The Tama Cocktail Jam is an excellent example of a busking set. It’s designed to fit in a single bag, and all the drums almost stack on top of each other when it’s set up. You can even play it while standing.
The Toca Percussion Kickboxx Suitcase Drum Set is another good example. It’s a suitcase that has been transformed into a small drum set. It’s so easy to carry around and then set up to play anywhere.
A lot of busking drummers get buckets, pots, and pans to make makeshift drum sets. Bucket drumming has actually become its own entity.
Electronic Drum Sets
Electronic drum kits recreate the feel and design of acoustic kits, but they’re powered digitally. They include a drum module that triggers different sounds from a set of mesh or rubber pads. Most electronic drum kits replicate the setup of a standard 5-piece drum set.
Alesis, Roland, and Yamaha are the big three brands that produce amazing electronic drum sets, but there have been more and more good options from competing brands being released recently.
Most e-kits are a lot smaller than acoustic kits, so they have the benefit of lower volume as well as smaller setups.
The downside of electronic kits is that they need to be amplified to be heard. While you could take an acoustic kit into an open field and play as much as you want, an electronic kit would require an extension lead for power and an amplifier to hear what you’re playing.
Here are some fantastic electronic kits to check out:
World Percussion Drums
World percussion refers to drums that originate from different countries. A lot of them are used in popular music, so they’re very commonly found in different music stores.
Here are a few world percussion drums with short descriptions:
Djembes – Djembes are African drums that have a long wooden shell with a drumhead made from animal skin. Some are rope-tuned, while others have synthetic drumheads and lugs that are similar to the ones found on acoustic drums.
Congas – Congas are Cuban drums with deep depths as well as tones. They’re very tall, and most percussionists play them in pairs. They’re used as the bass notes in a percussion rig.
Bongos – Bongos are also from Cuba, and they’re often paired with congas. They’re a lot smaller, and they produce short punchy tones. They always come in pairs, as the two congas are connected by a bridging hardware piece called the center block.

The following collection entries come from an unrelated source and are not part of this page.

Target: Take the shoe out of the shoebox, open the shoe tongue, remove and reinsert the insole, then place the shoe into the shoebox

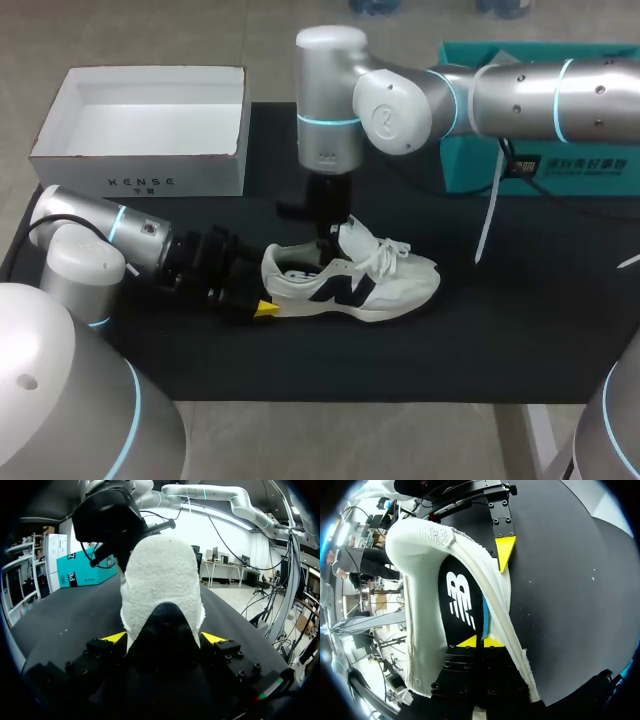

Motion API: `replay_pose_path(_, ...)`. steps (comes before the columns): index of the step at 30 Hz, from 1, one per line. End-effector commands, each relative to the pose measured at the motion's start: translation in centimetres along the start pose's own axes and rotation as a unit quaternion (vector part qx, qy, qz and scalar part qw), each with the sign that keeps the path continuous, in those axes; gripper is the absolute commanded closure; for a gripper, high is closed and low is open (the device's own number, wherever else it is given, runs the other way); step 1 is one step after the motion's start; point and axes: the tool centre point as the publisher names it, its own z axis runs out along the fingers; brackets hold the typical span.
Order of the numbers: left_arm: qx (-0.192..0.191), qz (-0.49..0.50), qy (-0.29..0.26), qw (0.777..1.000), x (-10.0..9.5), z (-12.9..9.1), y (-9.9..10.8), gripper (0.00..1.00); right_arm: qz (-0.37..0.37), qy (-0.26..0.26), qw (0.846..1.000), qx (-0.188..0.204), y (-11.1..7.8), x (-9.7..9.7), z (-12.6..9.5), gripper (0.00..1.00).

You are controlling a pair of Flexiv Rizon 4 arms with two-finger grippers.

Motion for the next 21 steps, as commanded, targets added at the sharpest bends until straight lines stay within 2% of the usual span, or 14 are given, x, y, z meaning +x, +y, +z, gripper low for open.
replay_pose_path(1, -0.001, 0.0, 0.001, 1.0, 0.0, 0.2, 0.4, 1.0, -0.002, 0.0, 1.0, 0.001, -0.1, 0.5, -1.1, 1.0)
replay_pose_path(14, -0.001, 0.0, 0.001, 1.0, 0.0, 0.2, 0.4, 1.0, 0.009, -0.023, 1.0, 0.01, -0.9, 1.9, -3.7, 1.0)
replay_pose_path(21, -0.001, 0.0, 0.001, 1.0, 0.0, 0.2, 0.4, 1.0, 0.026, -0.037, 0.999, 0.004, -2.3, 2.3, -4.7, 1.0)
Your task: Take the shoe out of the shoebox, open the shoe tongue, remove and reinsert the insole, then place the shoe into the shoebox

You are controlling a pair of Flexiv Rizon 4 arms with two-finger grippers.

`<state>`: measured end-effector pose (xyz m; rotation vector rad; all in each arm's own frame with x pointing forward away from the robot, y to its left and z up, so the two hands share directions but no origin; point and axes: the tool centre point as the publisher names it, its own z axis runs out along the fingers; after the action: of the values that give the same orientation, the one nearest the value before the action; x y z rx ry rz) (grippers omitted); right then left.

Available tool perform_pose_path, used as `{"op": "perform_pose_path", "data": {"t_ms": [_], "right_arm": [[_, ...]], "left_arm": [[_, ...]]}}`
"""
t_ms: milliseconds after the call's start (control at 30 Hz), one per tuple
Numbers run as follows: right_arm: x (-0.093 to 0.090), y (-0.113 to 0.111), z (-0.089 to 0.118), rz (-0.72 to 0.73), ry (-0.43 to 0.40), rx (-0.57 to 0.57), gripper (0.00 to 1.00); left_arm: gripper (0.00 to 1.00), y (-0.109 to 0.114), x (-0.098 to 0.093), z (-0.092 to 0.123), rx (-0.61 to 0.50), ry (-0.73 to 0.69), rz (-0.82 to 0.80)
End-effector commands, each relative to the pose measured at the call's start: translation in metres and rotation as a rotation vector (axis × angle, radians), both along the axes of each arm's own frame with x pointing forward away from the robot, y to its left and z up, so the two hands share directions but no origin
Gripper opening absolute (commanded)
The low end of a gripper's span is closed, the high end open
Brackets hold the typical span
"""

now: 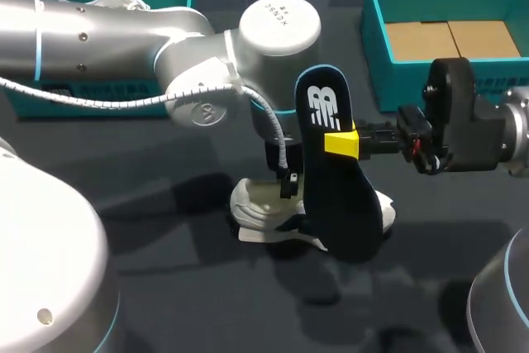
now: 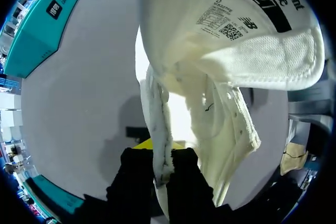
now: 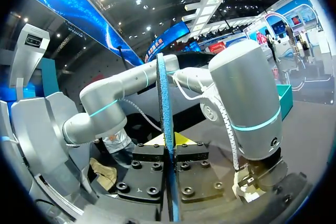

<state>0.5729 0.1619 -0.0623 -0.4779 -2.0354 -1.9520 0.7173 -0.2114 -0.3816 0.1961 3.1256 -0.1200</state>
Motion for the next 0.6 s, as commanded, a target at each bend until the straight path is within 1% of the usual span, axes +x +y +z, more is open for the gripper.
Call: {"op": "perform_pose_path", "data": {"t_ms": [33,200,267,467,533,600], "right_arm": [[-0.001,0.002,-0.001,-0.003,0.001,-0.001,0.00],[-0.001,0.002,-0.001,-0.003,0.001,-0.001,0.00],[-0.001,0.002,-0.001,-0.003,0.001,-0.001,0.00],[-0.001,0.002,-0.001,-0.003,0.001,-0.001,0.00],[-0.001,0.002,-0.001,-0.003,0.001,-0.001,0.00],[-0.001,0.002,-0.001,-0.003,0.001,-0.001,0.00]], "left_arm": [[0.00,0.000,0.001,-0.001,0.002,0.015,-0.011],[0.00,0.004,0.002,0.008,0.005,0.035,-0.049],[0.00,0.005,0.003,0.015,0.001,0.066,-0.075],[0.00,0.013,0.003,0.037,0.000,0.092,-0.181],[0.00,0.018,0.002,0.045,-0.002,0.121,-0.271],[0.00,0.024,-0.002,0.055,-0.011,0.127,-0.456]]}}
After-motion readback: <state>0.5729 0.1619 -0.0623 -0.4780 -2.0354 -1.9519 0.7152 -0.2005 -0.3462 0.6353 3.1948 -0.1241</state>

Taiko drums – Taiko drums are large drums from Japan. They have plenty of tradition behind them, and players use large mallets to play them while standing.
All orchestras have a percussion section, and percussionists have a wide variety of drums that they play. Timpani are the largest orchestral drums. They’re tunable drums that are played with mallets. They produce huge sounds.

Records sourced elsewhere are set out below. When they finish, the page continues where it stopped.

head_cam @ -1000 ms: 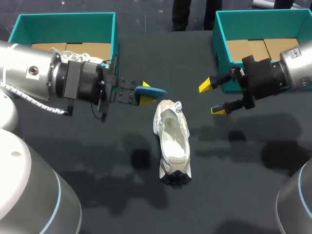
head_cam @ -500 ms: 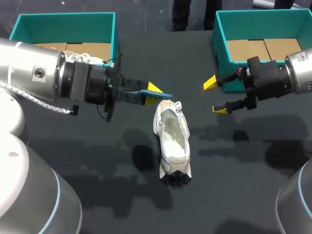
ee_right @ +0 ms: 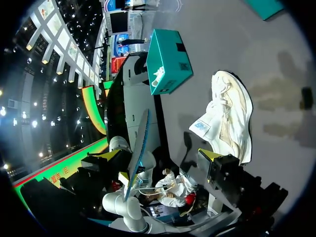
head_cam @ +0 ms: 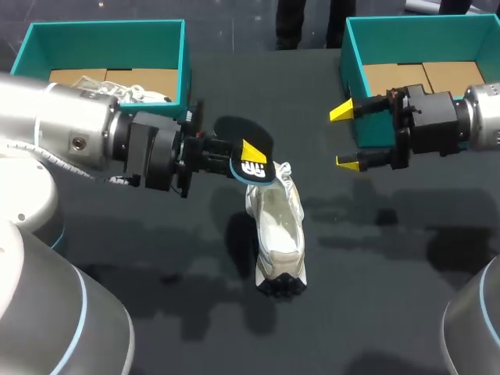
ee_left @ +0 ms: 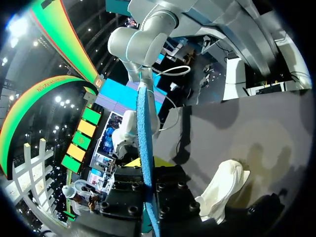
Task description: Take the shoe out of the shoebox, open the shoe tongue, remove and reinsert the insole, then place the shoe into the shoebox
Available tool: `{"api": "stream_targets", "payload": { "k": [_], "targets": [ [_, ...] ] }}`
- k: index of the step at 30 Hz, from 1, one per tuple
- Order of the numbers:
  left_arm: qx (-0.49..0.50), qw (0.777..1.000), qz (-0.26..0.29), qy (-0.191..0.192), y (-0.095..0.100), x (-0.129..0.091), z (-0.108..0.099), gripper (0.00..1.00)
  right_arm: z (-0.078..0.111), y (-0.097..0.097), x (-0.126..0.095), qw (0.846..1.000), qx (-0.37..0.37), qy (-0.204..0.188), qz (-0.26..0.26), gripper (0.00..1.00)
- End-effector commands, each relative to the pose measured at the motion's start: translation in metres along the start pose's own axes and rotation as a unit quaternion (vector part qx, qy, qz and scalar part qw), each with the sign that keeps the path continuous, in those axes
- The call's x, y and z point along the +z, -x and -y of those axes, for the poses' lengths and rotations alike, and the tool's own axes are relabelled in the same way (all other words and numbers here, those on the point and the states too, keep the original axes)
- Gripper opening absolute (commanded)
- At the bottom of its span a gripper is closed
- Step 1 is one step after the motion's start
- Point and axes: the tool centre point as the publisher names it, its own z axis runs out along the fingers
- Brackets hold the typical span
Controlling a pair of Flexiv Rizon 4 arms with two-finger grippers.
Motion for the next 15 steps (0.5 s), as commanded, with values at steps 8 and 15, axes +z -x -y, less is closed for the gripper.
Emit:
{"api": "stream_targets", "payload": {
  "k": [8,15],
  "targets": [
    [0.019,1.0,-0.014,-0.001,0.0,0.008,-0.008,0.0,0.001,-0.001,0.002,1.0,0.002,0.003,-0.009,1.0],
    [0.097,0.995,-0.016,0.016,-0.007,0.018,-0.027,0.0,-0.001,-0.018,0.01,0.999,0.007,-0.003,-0.037,1.0]
  ]
}}
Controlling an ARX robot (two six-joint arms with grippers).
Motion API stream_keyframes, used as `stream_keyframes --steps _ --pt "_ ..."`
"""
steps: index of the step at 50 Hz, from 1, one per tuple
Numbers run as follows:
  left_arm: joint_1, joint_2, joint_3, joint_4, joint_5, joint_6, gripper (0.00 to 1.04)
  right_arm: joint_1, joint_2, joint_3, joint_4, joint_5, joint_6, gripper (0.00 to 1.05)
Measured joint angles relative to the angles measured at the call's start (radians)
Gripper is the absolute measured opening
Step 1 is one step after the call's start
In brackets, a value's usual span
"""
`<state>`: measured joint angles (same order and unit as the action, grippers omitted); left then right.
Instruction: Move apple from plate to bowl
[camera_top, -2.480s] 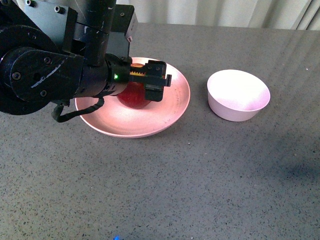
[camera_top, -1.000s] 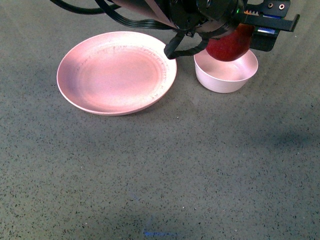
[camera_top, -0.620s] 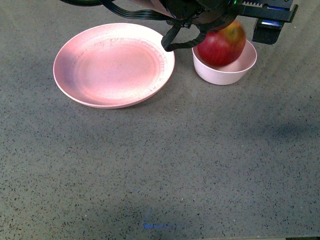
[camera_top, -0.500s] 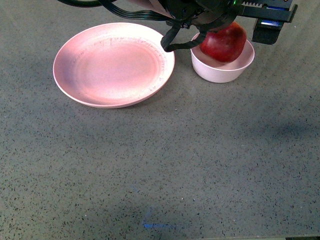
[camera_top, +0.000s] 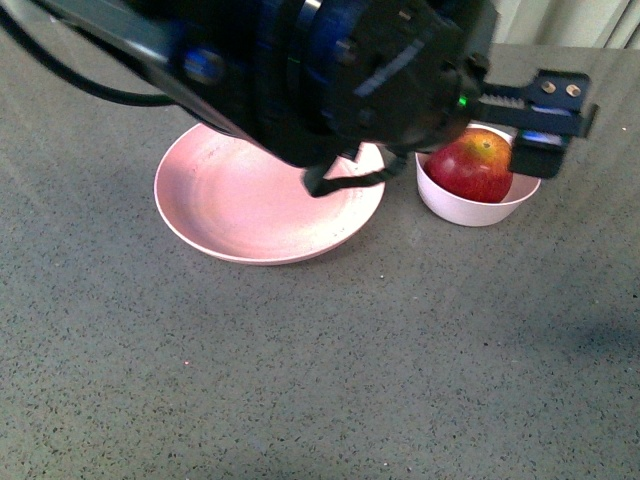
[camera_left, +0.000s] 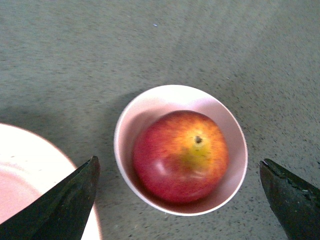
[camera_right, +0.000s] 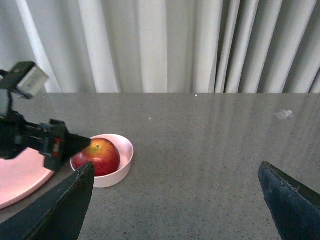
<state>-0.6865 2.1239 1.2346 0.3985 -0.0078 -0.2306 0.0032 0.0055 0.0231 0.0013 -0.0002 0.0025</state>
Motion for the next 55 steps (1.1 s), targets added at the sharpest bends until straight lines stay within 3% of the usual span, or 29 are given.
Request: stream_keyframes --steps 3,21,23,25,28,31,44,46,55 --pt "0.022 -0.027 -0.022 0.003 -0.002 -0.007 0.96 0.000 0.000 0.000 0.000 0.000 0.000 0.96" --pt "0.340 -0.274 -0.282 0.043 -0.021 -0.062 0.94 0.000 0.000 0.000 0.000 0.000 0.000 0.96" --pt "0.364 -0.287 -0.380 0.275 -0.159 0.014 0.86 0.000 0.000 0.000 0.000 -0.001 0.000 0.96" --pt "0.390 -0.309 -0.476 0.449 -0.213 0.075 0.78 0.000 0.000 0.000 0.000 -0.001 0.000 0.96" --pt "0.450 -0.398 -0.662 0.680 -0.208 0.144 0.65 0.000 0.000 0.000 0.000 0.000 0.000 0.96" --pt "0.492 -0.516 -0.793 0.767 -0.188 0.179 0.54 0.000 0.000 0.000 0.000 0.000 0.000 0.96" --pt "0.559 -0.766 -1.027 0.735 -0.118 0.213 0.05 0.000 0.000 0.000 0.000 0.000 0.000 0.96" --pt "0.564 -0.790 -1.040 0.726 -0.113 0.212 0.01 0.000 0.000 0.000 0.000 0.000 0.000 0.96" --pt "0.595 -0.942 -1.113 0.648 -0.080 0.219 0.02 0.000 0.000 0.000 0.000 0.000 0.000 0.96"
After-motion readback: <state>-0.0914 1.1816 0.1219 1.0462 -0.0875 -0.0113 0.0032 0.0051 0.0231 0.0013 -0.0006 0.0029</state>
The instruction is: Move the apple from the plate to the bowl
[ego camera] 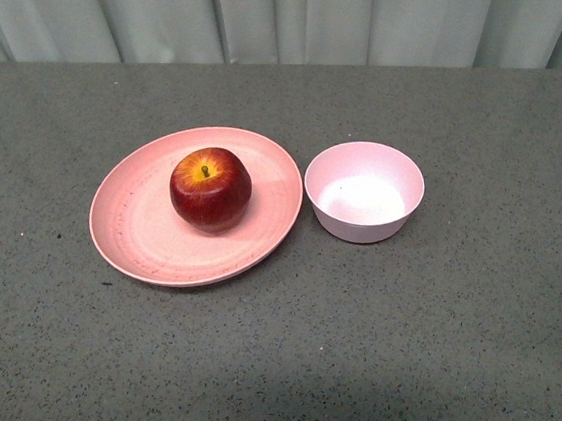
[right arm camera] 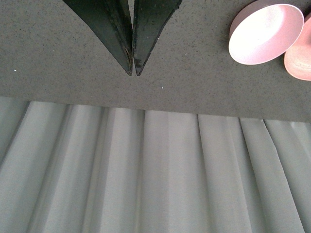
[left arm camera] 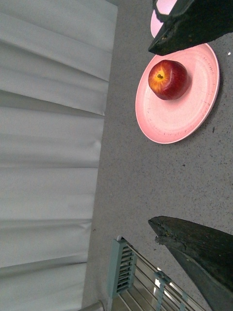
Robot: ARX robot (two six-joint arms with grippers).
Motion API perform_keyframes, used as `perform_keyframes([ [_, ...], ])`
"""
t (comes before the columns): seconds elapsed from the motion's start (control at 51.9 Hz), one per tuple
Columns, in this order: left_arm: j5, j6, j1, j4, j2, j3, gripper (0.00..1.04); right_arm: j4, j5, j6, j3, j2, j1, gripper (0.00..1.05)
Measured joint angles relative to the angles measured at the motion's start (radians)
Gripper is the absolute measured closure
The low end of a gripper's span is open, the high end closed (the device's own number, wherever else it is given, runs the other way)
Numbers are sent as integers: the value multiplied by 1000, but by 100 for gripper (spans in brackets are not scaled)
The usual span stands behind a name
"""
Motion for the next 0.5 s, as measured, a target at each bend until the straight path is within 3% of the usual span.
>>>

Orchestral drummers also use snare drums that are sometimes a bit different from the standard snare drums found on acoustic kits. The same goes for the bass drum. A bass drum in an orchestra is a large drum that gets played on one side using a mallet.
Tongue Drums and Handpans
Tongue drums and handpans are relatively new drums compared to everything else listed. They became popular in the early 2000s, and they’ve become drums that many people use for meditative purposes.
Both have similar designs. They’re metal objects that you can place on your lap, and each one has a different musical scale that has been built into it. You tap different parts of the drums to get notes.

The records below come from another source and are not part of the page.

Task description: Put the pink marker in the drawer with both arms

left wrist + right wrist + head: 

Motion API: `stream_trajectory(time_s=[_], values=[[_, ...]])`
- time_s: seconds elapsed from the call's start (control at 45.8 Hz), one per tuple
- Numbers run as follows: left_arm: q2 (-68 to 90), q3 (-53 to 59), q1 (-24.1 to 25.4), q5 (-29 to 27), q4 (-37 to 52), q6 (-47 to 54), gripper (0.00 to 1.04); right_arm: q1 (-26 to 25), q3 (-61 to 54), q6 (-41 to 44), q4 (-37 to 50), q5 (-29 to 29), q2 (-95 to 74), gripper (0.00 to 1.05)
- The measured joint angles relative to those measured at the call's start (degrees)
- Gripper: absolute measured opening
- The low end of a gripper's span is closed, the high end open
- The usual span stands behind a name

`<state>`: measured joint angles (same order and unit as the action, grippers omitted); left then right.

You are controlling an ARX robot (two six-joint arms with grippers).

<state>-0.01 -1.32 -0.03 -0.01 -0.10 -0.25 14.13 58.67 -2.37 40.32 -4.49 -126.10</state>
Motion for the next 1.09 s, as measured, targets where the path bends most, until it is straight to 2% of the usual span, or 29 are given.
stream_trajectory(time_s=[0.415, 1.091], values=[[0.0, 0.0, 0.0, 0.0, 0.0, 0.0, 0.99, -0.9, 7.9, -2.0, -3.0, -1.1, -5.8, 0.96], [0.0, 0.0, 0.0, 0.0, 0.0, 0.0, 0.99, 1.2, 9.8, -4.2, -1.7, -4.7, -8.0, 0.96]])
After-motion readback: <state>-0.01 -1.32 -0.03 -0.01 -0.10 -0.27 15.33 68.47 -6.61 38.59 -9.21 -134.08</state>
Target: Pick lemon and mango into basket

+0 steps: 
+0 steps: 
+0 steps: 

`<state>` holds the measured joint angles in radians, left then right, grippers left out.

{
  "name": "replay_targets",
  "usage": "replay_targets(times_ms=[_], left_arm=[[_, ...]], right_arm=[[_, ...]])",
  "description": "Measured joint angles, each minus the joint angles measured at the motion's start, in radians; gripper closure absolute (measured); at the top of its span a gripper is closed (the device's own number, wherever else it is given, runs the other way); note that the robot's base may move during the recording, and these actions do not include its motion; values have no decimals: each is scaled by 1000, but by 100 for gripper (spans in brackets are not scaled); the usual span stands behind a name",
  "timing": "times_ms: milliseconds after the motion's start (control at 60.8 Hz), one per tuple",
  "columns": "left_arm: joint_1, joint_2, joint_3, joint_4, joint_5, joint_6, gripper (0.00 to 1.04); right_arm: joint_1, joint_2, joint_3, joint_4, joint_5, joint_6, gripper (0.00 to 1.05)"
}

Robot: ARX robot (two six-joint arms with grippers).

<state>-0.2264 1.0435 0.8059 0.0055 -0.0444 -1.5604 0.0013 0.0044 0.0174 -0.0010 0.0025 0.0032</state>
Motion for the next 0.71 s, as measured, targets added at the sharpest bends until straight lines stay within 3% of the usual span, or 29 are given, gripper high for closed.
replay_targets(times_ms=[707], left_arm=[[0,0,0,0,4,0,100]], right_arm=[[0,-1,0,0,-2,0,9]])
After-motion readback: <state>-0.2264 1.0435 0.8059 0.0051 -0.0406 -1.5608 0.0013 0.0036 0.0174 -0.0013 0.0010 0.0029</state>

Handpans are a lot bigger, and their tones are richer and more detailed. Tongue drums are a lot cheaper, and you can play them with small mallets.
Final Thoughts on Types of Drums
The amazing thing about drums is that if you can play one of them, the other types are fairly easy to pick up. You should try out all the different types of drums if you can. You can play some amazing things on all of them.
Most people are either referred to as drummers or percussionists. If you play the drum set, you’re a drummer. If you play the other types of drums, you’re a percussionist. We’re all musicians, though!